(Records drawn from a dataset)
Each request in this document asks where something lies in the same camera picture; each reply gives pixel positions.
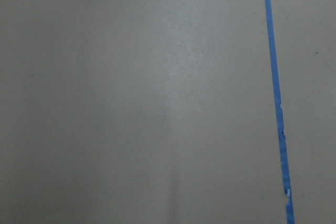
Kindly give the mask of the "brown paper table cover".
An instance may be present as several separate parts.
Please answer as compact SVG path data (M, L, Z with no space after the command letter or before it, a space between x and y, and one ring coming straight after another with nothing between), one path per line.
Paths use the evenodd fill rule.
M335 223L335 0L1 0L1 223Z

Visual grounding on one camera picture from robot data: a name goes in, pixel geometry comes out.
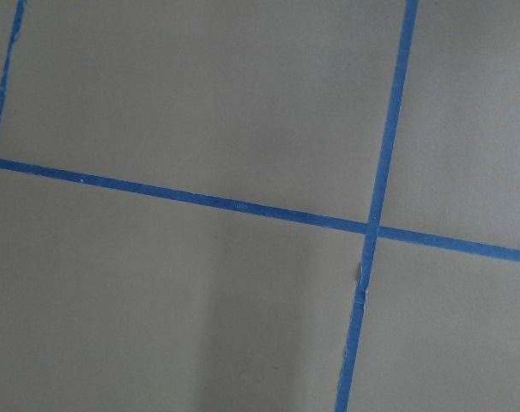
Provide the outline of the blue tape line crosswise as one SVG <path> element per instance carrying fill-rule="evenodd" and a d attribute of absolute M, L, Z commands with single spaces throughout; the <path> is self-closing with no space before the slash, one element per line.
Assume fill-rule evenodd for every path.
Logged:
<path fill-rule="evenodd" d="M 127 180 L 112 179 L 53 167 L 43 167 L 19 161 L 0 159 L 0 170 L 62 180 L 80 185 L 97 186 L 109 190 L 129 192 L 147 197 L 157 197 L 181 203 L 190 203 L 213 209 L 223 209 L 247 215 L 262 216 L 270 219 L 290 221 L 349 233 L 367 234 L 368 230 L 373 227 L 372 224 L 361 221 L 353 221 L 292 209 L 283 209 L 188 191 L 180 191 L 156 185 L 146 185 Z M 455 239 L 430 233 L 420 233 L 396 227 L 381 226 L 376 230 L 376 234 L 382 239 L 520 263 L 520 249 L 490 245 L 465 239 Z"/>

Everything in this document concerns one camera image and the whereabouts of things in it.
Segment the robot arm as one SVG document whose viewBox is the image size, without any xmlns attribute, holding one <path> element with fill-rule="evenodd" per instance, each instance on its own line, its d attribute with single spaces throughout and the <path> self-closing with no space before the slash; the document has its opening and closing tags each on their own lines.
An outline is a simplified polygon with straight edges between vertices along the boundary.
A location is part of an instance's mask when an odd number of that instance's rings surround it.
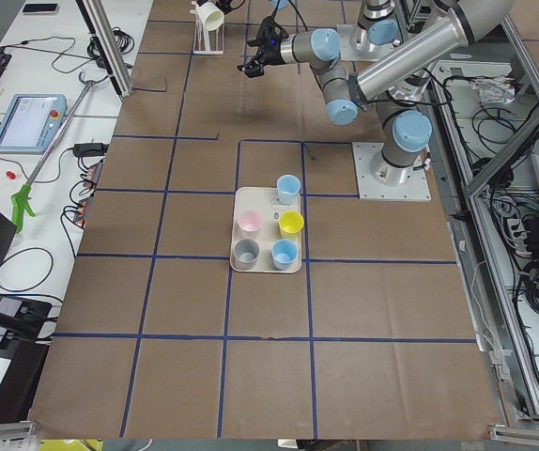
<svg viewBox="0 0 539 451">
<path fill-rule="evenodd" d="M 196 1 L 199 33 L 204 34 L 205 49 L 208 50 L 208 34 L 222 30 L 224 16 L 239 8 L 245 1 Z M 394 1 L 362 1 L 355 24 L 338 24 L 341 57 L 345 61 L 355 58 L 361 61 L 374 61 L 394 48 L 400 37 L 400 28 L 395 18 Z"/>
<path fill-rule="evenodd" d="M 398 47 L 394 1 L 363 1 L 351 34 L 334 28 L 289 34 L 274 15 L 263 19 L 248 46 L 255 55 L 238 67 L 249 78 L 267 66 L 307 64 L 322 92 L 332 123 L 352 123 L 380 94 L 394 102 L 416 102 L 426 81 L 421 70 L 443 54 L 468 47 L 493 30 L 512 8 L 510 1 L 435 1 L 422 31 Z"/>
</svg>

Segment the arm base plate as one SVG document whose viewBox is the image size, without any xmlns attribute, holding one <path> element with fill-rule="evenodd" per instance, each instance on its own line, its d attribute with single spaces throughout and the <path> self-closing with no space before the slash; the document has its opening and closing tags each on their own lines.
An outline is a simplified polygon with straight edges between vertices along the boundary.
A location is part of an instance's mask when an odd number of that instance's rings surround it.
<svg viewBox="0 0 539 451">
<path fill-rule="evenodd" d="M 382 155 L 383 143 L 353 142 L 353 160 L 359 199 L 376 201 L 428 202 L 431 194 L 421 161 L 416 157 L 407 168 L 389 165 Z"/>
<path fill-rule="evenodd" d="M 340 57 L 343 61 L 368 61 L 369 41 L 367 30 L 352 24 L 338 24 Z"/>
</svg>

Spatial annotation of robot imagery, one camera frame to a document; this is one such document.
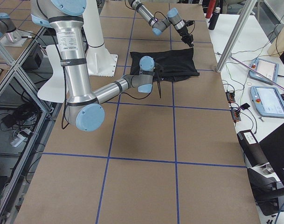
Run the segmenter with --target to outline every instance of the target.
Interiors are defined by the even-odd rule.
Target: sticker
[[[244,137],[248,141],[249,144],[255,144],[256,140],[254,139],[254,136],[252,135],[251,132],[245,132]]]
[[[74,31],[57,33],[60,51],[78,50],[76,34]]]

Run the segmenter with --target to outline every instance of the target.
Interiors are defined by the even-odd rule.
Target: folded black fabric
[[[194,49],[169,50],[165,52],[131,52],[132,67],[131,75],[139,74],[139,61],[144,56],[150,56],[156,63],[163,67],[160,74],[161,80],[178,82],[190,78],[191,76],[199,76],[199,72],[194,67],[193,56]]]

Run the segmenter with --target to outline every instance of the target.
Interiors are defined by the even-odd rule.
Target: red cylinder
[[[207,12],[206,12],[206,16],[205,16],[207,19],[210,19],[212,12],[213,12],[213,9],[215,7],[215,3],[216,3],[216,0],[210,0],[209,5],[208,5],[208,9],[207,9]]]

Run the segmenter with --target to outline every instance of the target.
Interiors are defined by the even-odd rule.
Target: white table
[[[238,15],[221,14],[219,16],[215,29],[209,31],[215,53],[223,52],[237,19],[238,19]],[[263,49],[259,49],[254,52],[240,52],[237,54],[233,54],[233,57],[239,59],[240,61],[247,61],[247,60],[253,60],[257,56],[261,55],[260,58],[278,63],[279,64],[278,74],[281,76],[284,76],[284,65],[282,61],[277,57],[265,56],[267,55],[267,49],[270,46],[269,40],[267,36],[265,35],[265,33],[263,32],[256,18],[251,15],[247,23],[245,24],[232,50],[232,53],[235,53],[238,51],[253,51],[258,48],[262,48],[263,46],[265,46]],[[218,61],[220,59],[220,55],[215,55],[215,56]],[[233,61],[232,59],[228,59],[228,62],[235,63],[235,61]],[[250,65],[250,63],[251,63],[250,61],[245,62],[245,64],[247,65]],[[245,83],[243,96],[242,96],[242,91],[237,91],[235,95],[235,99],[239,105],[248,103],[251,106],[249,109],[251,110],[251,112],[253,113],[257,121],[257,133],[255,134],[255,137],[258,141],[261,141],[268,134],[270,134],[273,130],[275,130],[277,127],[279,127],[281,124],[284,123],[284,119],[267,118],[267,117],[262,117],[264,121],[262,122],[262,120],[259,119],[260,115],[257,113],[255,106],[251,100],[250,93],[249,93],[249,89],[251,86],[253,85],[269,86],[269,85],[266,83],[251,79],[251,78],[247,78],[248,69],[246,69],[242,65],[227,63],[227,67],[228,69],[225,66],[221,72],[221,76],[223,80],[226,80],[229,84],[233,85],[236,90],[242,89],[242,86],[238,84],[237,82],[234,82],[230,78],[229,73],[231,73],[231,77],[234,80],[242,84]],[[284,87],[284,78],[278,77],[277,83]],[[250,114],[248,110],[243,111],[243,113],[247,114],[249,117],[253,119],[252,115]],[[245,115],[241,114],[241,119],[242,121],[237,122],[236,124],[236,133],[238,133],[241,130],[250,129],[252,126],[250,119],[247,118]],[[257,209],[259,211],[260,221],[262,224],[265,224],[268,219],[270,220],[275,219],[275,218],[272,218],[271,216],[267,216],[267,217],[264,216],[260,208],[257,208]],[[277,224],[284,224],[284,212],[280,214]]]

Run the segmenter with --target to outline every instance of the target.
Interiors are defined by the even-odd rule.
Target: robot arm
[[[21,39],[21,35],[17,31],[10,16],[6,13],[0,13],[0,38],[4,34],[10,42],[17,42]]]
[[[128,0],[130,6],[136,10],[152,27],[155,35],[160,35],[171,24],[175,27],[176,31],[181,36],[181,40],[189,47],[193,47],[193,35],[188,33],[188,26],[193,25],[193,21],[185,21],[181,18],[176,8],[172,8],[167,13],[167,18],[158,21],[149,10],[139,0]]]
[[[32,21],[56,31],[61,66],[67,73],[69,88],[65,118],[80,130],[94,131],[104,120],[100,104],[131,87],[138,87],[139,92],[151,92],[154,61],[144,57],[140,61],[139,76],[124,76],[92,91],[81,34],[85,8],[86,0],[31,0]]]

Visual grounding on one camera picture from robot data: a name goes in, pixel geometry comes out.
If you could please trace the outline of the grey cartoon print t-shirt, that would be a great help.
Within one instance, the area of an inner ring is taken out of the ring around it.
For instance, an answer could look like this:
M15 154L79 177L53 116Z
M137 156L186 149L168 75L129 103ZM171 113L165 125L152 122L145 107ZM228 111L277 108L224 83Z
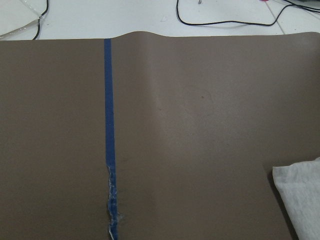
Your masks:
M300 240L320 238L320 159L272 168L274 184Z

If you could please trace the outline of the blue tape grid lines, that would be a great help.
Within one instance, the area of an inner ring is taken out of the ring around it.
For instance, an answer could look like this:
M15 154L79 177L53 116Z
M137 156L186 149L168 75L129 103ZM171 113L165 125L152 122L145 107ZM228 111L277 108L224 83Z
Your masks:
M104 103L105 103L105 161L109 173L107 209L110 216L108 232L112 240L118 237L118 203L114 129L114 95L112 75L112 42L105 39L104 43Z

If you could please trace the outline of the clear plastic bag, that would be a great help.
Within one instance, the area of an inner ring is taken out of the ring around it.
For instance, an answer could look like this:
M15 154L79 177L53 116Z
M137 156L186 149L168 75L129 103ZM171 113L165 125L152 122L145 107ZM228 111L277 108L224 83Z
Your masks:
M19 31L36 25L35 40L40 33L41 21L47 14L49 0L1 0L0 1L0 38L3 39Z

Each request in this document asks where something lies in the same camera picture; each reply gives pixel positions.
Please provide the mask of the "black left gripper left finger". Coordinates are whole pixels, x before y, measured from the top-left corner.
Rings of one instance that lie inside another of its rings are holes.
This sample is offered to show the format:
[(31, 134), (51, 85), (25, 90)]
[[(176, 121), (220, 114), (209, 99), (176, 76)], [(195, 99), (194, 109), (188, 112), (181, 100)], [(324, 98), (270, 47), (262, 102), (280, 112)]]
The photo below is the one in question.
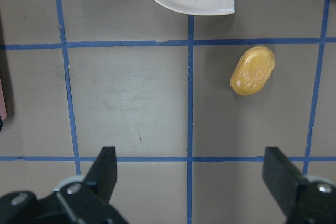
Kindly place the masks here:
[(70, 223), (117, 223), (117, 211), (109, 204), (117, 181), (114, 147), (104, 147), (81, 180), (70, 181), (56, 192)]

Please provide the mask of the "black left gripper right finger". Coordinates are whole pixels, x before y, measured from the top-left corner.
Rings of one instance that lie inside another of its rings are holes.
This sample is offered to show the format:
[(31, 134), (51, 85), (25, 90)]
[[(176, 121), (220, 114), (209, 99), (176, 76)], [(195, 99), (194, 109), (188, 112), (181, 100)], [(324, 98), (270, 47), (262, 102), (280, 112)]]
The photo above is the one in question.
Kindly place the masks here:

▶ Activity
Scan the data above for the word "whose". Copy every line in which it is found.

▶ Task answer
Segment the robot arm as one SVG document whose viewBox is the image size, without any xmlns attribute, holding one <path> element with fill-rule="evenodd" per instance, each instance on its own line, its d attribute with single spaces throughout and the <path> self-closing with no space before the slash; the document has its opening and closing tags each on their own lines.
Segment the arm base plate as one SVG document whose viewBox is the image size, without any xmlns attribute, holding one <path> element with fill-rule="evenodd" per instance, each instance on its own line, its d attribute with single spaces throughout and the <path> self-closing with no space before the slash; the document has its opening and closing tags each on their own lines.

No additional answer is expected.